**Given data:**
==============================
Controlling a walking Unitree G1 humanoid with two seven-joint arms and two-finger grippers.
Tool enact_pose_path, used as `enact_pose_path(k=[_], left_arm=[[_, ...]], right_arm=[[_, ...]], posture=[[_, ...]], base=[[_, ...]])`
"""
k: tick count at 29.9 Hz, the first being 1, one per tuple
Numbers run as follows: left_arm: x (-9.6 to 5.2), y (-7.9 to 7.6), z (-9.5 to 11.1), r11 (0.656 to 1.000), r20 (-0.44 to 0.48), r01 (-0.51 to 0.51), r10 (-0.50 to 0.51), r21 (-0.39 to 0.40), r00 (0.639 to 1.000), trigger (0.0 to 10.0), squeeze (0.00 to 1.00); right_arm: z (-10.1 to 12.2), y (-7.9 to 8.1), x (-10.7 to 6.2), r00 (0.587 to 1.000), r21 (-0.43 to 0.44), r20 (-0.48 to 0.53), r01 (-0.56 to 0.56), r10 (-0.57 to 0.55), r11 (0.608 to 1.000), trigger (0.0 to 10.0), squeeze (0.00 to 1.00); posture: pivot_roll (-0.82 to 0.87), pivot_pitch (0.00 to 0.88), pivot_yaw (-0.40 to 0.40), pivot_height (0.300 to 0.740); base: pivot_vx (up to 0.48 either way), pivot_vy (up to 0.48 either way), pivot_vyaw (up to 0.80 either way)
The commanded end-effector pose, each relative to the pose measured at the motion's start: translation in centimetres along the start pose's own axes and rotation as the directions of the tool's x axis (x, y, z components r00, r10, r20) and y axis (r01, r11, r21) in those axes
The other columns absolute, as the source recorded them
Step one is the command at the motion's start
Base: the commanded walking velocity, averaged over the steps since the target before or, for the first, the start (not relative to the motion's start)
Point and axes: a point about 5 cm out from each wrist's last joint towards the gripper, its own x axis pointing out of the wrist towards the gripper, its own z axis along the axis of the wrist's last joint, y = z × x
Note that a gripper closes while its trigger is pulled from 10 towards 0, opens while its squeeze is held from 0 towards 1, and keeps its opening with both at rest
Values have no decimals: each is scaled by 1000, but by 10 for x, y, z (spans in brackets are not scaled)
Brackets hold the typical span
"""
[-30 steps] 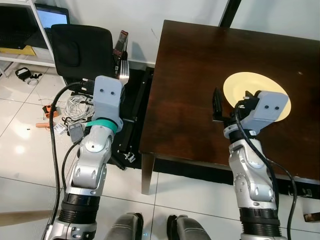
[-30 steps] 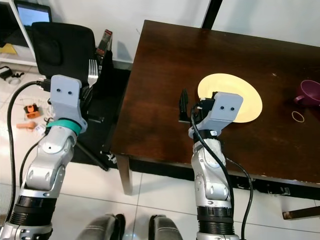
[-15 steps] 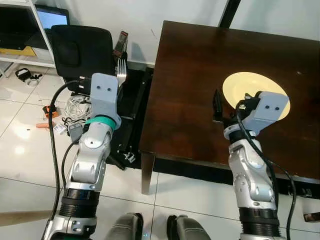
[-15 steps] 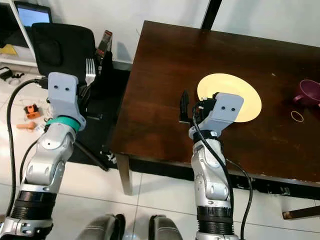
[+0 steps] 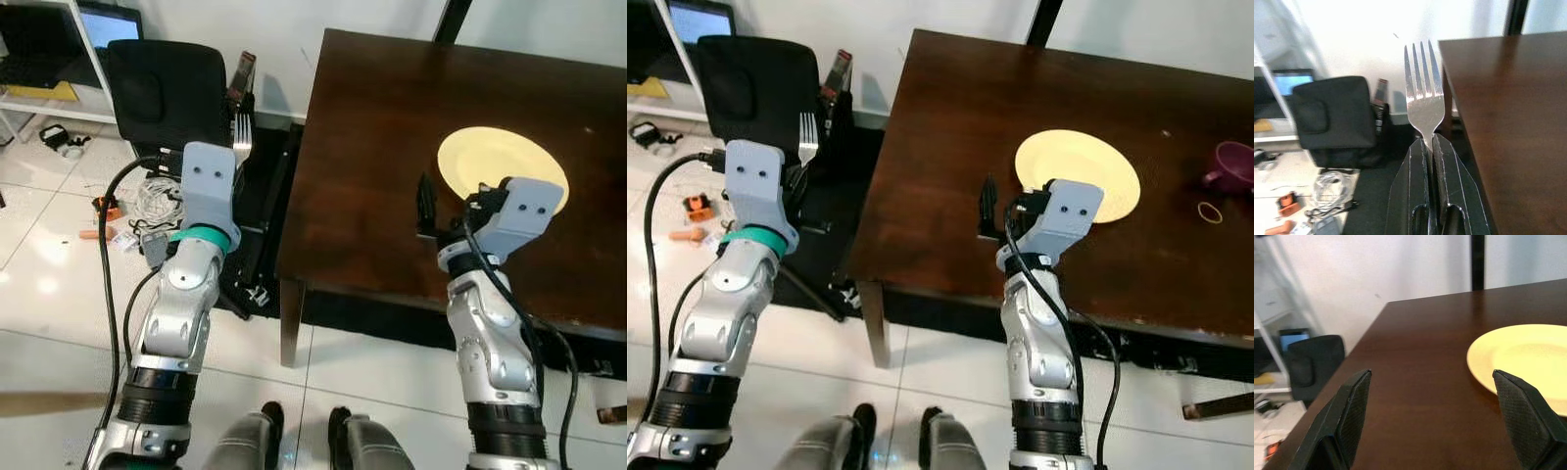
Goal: Setting the table
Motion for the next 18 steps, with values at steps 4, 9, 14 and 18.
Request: enact_pose_path(k=[4, 9, 14, 18], left_arm=[[-1, -1, -6, 1000, -19, 2, -2, 9, 1000, 10000, 0], [0, -1, -6, 1000, -17, 2, -2, 11, 1000, 10000, 0], [0, 0, -6, 1000, -17, 3, -2, 12, 1000, 10000, 0], [0, 0, -6, 1000, -16, 3, -3, 13, 1000, 10000, 0]], right_arm=[[-6, -2, -1, 1000, 0, -29, 4, -4, 1000, 10000, 0], [-6, -1, -1, 1000, 2, -29, -1, 1, 1000, 10000, 0], [-6, -1, 0, 1000, 3, -29, -3, 3, 1000, 10000, 0], [-7, 0, 0, 1000, 4, -29, -4, 4, 1000, 10000, 0]], posture=[[24, 14, 23, 740], [24, 11, 23, 740], [25, 6, 25, 740], [26, 5, 26, 740]], base=[[-397, 0, 0], [-394, 0, 0], [-397, 0, 0], [-398, 0, 0]])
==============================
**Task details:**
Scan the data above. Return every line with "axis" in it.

**Your solution:**
The commanded end-effector pose, each relative to the pose measured at the motion's start: translation in centimetres along the start pose's own axes and rotation as the directions of the tool's x axis (x, y, z components r00, r10, r20) and y axis (r01, r11, r21) in those axes
Point and axes: a point about 5 cm out from each wrist's last joint towards the gripper, its own x axis pointing out of the wrist towards the gripper, its own z axis along the axis of the wrist's last joint, y = z × x

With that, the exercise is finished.